La tierra girará por mucho tiempo

antes de enfriarse; y habrá otros, hablarán

del triste privilegio de no ser

más que un residuo químico. Ahora tengo

una vida que no repite a nadie, impulso

hacia adelante que nunca terminamos

de administrar o destruir. Del este

venía como un mago con su bigote blanco

de otras modas. ¿Qué le dejaremos al niño

sino lo mismo que trajo? El oro de su pelo

enlazado a un recuerdo distante, el incienso

de bracitos y piernas que gatean en trance,

la mirra de unos besos al visitante ilustre.
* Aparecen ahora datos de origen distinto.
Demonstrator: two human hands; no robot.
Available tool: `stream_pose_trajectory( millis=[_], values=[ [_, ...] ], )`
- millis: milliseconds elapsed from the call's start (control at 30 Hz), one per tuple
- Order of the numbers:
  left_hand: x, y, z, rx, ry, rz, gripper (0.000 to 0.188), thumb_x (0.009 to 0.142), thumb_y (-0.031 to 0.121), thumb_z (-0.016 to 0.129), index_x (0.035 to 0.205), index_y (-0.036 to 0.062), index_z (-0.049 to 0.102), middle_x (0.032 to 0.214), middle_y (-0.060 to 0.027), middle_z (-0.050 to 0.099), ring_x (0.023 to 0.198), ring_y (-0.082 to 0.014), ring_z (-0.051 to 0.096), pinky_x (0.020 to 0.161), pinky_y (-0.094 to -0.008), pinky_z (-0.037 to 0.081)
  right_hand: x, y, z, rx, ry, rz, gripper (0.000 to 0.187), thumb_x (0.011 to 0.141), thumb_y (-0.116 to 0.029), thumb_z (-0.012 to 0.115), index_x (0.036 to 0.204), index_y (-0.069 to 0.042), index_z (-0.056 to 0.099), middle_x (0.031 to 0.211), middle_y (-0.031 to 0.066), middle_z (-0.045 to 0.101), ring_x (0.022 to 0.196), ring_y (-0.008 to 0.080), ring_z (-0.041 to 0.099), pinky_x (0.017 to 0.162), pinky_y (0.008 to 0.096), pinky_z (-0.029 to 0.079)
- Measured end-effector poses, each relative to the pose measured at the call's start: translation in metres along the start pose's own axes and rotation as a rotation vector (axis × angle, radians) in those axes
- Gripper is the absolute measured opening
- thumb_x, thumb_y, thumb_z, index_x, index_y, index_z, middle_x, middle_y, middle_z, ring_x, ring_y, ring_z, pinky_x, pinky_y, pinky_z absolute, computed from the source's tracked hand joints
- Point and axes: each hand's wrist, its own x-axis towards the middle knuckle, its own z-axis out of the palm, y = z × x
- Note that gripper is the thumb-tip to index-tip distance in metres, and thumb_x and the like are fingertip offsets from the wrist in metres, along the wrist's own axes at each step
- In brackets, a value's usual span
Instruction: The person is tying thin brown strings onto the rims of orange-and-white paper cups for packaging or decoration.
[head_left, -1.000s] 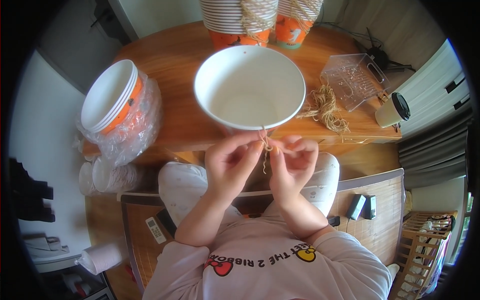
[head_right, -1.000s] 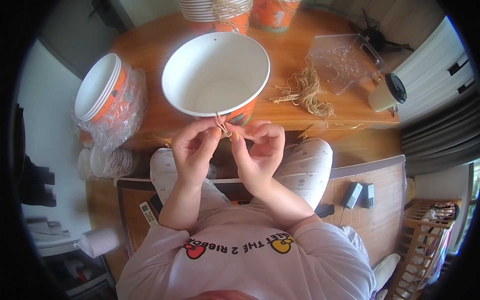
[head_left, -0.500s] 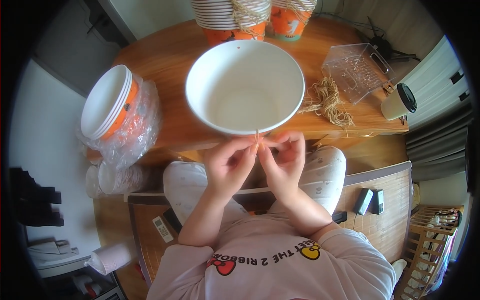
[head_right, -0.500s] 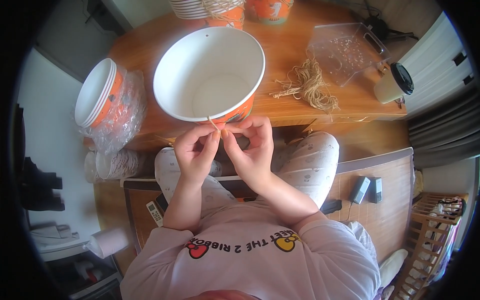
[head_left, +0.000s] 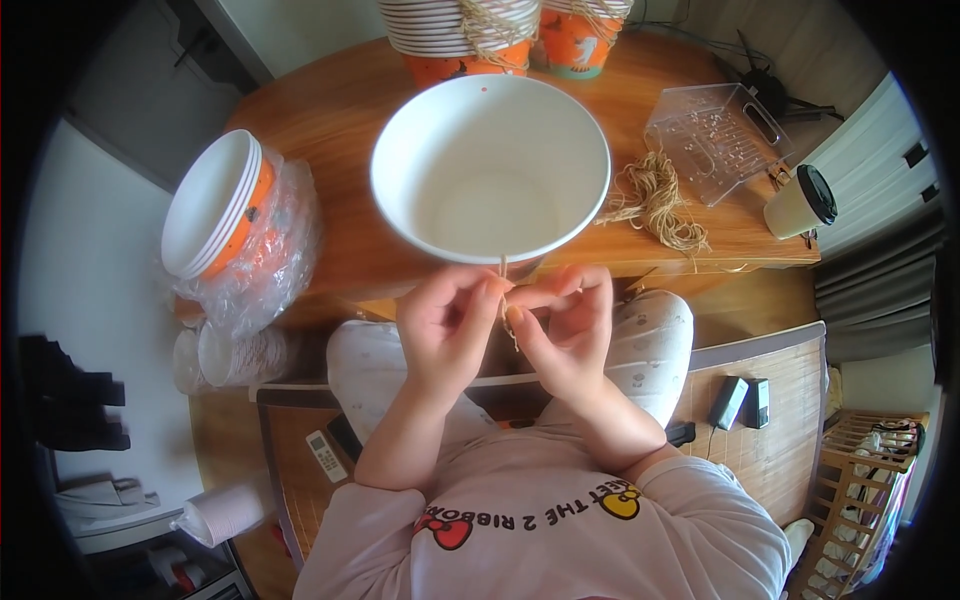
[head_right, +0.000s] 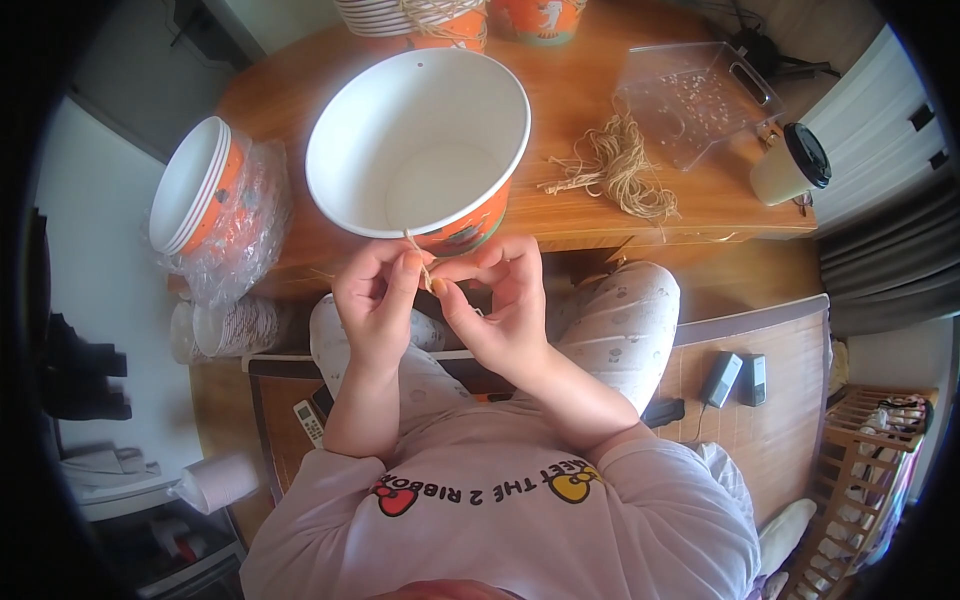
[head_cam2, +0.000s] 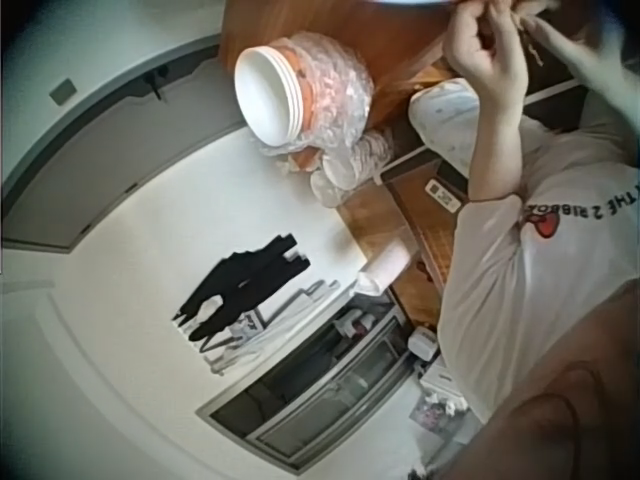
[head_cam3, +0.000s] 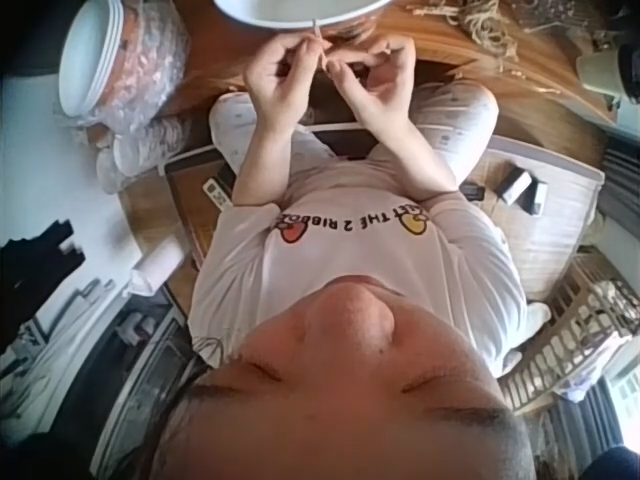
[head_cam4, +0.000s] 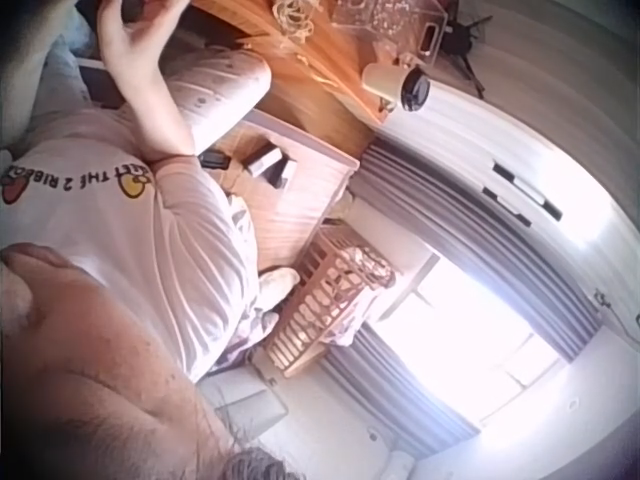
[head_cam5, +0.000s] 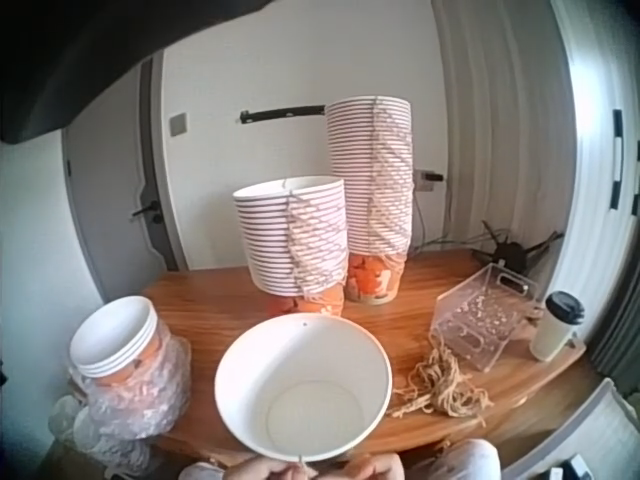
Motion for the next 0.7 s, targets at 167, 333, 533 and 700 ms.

Jugando cada día con mis hijos, dándoles

comidas y tesoros, libros, mi prepotencia,

celebro un ciclo diario, aunque no siento

perdidamente nada, sólo el chisporroteo

interminable del fluido yo, mientras sigue

dando vueltas la tierra bajo mis pies,

la que él no pisará, hacia veranos e inviernos

desconocidos, los que recordará algún día

el bebé que le hizo declarar entonces:

“el hijo varón te agregó lo social”, o más bien


el símbolo del sueño de la continuidad

que es fruto de un momento. Solo, acá,

en medio de la noche que me agobia

y trae una leve pena, le alcanzo una copa

de vino blanco al verano cordobés.

Ya se había sumido en la inconsciencia

como en esas piletas de la autodisciplina

donde pensaba recobrar el aire

que sus pulmones no estaban dispuestos

a seguir procesando, mientras yo

viajaba al antiguo país del guaraní

hecho de agua infinita. El río grande

y opaco no era más que un brazo

del otro, inmenso, que sólo vería

en forma de poema, pero su corriente

me hacía dormir circulando sin ruido

alrededor de mi pieza de hotel.

Y él, un apellido apenas en la noche

que subía y subía hasta que las mañanas

invisibles se le iban yendo del sueño.

Casi no comíamos en ese clima ardiente


tan propicio a los líquidos helados

y al fondo de las copas, una cereza espera

que la probemos. Cuando me quedé solo

en el perfume a barro de un vestíbulo

y a lo oscuro del cielo se sumaban

mi silencio y mi libro, supe que era una fruta

de los sentidos que se desvanecían,

el último sabor del día. ¿Habrá soñado

en su coma que estaba degustando

un sedimento extraño, o ya el olvido

le daba la última y ácida y dulce fruta

de la chica intratable, de la muerte?

Que así sea. ¿Querremos la memoria

de pura agua más que el eufórico

licor que hace olvidar? Porque después

de habernos olvidado, volveremos

a nacer y hablaremos de poemas

malos y buenos, Fogwill y yo, algún día

de mi senilidad, ya que mi hijo es su padre

en el raro laberinto genético

que reparte las caras de la gente,

y si la inteligencia se descarta

que renazca su bondad en cada uno


de los que quieren escribir gratuitamente

para no obedecer más que a sí mismos.